▶ WHAT TO WORK ON: Exactly how many lines in the listing contain "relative"? Respond with the number and nothing more.

──────────

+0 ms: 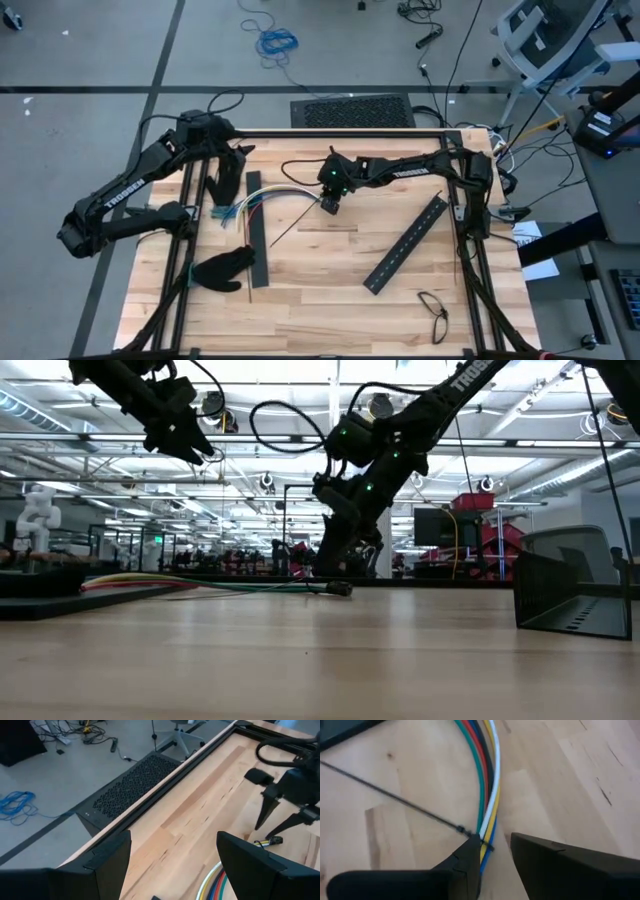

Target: Ziptie cables

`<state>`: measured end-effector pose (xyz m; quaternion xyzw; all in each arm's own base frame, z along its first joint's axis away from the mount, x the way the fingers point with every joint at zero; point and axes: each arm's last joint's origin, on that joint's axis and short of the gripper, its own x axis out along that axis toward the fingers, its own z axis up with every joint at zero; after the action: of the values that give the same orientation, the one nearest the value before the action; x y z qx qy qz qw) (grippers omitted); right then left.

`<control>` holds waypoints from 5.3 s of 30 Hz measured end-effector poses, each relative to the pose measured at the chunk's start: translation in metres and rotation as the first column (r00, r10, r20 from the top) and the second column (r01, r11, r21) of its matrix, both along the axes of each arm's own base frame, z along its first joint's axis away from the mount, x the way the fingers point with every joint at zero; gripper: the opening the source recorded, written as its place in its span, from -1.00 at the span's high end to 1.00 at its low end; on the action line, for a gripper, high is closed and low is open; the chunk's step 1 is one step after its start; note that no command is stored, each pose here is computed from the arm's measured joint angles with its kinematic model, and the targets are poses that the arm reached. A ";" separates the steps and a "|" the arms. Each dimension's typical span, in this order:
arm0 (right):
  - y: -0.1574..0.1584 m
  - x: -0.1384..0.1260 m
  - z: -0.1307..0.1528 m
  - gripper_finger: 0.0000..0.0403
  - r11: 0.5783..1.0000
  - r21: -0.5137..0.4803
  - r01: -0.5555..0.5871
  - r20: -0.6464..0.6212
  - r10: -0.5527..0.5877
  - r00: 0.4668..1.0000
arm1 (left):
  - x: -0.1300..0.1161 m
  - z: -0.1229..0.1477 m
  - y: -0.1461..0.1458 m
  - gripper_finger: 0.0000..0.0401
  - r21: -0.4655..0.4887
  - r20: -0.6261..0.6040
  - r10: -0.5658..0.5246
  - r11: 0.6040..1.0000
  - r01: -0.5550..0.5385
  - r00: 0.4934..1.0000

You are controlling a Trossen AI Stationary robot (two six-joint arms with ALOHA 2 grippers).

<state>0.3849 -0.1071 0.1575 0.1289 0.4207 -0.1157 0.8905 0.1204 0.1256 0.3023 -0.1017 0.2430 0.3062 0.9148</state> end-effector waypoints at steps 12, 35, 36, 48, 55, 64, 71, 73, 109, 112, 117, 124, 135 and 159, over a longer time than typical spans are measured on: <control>-0.003 0.018 -0.012 0.48 0.999 0.050 -0.019 -0.082 0.023 0.996 | -0.001 -0.001 0.000 -0.45 -0.005 -0.007 0.006 1.000 -0.006 1.000; 0.001 0.014 -0.004 0.48 0.993 0.002 -0.115 -0.111 0.114 0.987 | -0.001 -0.001 -0.001 -0.45 -0.002 -0.012 0.002 1.000 -0.002 1.000; -0.001 0.014 -0.003 0.48 0.994 -0.010 -0.111 -0.111 0.110 0.988 | -0.001 -0.001 -0.001 -0.45 -0.003 -0.011 0.002 1.000 -0.002 1.000; -0.004 0.015 -0.004 0.48 0.988 -0.030 -0.154 -0.098 0.150 0.984 | -0.001 -0.001 -0.001 -0.45 -0.006 -0.008 0.005 1.000 -0.005 1.000; -0.004 0.016 -0.010 0.48 0.986 -0.009 -0.167 -0.104 0.165 0.981 | -0.001 -0.001 -0.001 -0.45 -0.007 -0.008 0.006 1.000 -0.006 1.000; -0.004 0.016 -0.010 0.48 0.986 -0.013 -0.165 -0.105 0.163 0.981 | -0.001 -0.001 -0.001 -0.45 -0.007 -0.008 0.006 1.000 -0.006 1.000; -0.004 0.016 -0.010 0.48 0.987 -0.016 -0.162 -0.099 0.160 0.982 | -0.001 -0.001 -0.001 -0.45 -0.007 -0.008 0.006 1.000 -0.006 1.000; -0.004 0.016 -0.010 0.48 0.987 -0.017 -0.161 -0.096 0.159 0.983 | -0.001 -0.001 -0.001 -0.45 -0.006 -0.008 0.006 1.000 -0.006 1.000; -0.018 0.012 0.032 1.00 0.977 0.201 -0.064 -0.027 0.071 0.997 | 0.000 -0.057 -0.002 -0.45 -0.089 0.038 0.010 0.996 -0.007 0.999; -0.022 0.004 0.049 1.00 0.979 0.194 -0.066 -0.003 0.068 0.998 | -0.002 -0.063 -0.004 -0.45 -0.075 0.054 0.023 0.997 -0.019 0.998; -0.020 0.001 0.068 1.00 0.959 0.250 -0.130 0.099 0.108 0.989 | 0.005 -0.058 0.000 -0.45 -0.044 0.216 -0.016 0.999 0.026 0.976; -0.006 0.003 0.083 1.00 0.937 0.275 -0.214 0.180 0.169 0.969 | 0.030 -0.062 0.012 -0.45 -0.033 0.389 -0.153 0.983 0.180 0.908; -0.002 0.003 0.104 1.00 0.935 0.273 -0.226 0.277 0.148 0.949 | 0.083 -0.089 0.011 -0.45 -0.179 0.526 -0.279 0.887 0.425 0.804; -0.005 0.002 0.103 1.00 0.935 0.262 -0.238 0.276 0.164 0.947 | 0.075 -0.123 -0.011 -0.45 -0.244 0.461 -0.268 0.878 0.412 0.846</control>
<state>0.3868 -0.1119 0.2603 0.2283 0.3286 0.0573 0.9147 0.1959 0.1146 0.1789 -0.2722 0.1065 0.0624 0.9543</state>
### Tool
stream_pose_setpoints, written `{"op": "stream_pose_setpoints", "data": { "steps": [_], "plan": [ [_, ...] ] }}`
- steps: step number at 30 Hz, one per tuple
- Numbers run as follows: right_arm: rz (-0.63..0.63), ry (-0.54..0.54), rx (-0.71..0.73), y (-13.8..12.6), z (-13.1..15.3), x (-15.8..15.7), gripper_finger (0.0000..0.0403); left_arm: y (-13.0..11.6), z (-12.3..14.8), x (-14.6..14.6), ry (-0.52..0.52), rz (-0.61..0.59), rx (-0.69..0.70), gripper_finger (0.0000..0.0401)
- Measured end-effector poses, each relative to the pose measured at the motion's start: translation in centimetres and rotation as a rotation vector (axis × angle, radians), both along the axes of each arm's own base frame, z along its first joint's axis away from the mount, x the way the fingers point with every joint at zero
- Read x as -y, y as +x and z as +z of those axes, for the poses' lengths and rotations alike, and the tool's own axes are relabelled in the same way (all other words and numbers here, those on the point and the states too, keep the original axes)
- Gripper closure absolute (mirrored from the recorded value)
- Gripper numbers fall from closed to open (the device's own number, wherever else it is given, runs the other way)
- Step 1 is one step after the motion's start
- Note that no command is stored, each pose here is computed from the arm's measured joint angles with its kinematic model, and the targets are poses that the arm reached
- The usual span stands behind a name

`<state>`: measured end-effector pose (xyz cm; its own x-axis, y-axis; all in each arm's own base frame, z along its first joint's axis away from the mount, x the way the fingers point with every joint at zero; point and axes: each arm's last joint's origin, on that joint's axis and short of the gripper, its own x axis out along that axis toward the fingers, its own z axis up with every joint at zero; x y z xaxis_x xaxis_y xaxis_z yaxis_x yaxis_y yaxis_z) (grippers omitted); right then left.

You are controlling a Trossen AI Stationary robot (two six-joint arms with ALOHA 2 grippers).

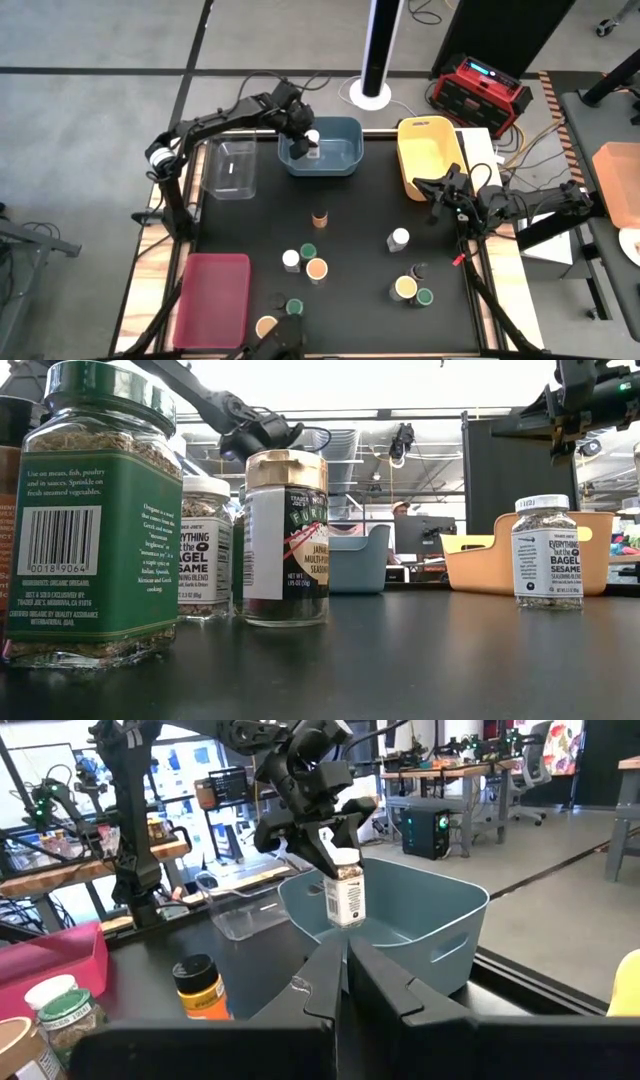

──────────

▶ TASK RESULT: 2